Regardless of whether the October 10, 2001 email satisfies the written notice requirement, it does not constitute a "claim" for purposes of 47 U.S.C. § 415(c) because it is unspecific in multiple respects. The email does not identify the invoices reflecting the alleged overcharges, the prices that the parties allegedly agreed to or the basis for Plaintiff's alleged credits. ( See Muhlstock Aff. Ex. 12.) The email does not even make clear whether it concerns Plaintiff's UniPlan service, T-1 service or both — Plaintiff claims it references both, but the subject line is labeled "T1 Pricing[.]" ( See id.) Section 415(c) provides that the limitations period may be extended to include two years after a carrier disallows a claim. Here, the October 10, 2001 email was too vague to constitute a "claim . . . presented in writing" which Defendant could be expected to disallow. Plaintiff is therefore barred from recovering on those overcharges that allegedly occurred prior to the October 10, 2001 email.

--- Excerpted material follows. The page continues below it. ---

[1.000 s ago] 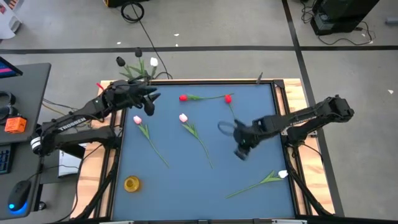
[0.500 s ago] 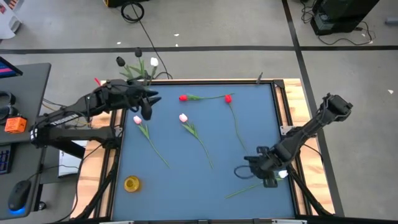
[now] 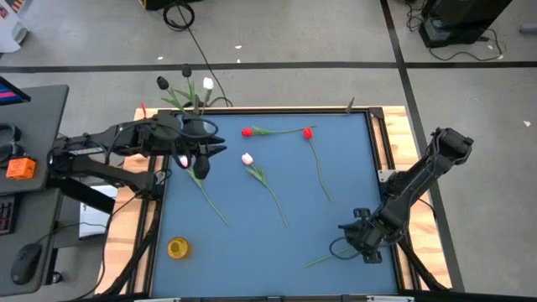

Plaintiff argues that pursuant to the New York tolling statute, N.Y.C.P.L.R. § 205(a), its claim is timely because it filed the complaint in its state court action within the limitations period. According to Plaintiff, that provision is applicable here because the 2001 Agreement provides that "[s]tate law issues concerning construction, interpretation and performance of this Agreement shall be governed by the substantive law of the State of New York. . . ." (Sitton Cert. Ex. C ¶ 12.6.) In support of its argument, Plaintiff cites Allaway v. McGinnis, 362 F.Supp.2d 390 (W.D.N.Y. 2005). That case, however, should be distinguished because although the case involved a federal claim, the court applied a state statute of limitations in the absence of a federal limitations period. Allaway, 362 F.Supp.2d at 393 ("when a federal court looks to state law to determine the most appropriate statute of limitations, it must also, so long as federal policy is not thereby offended, apply the state's rules as to the tolling of the statute") (internal quotations omitted). Here, federal law provides the relevant limitations period, and New York's tolling statute is inapplicable.
III. CONCLUSION
For the above reasons, Defendant's motion for summary judgment is granted. An appropriate form of order is filed herewith.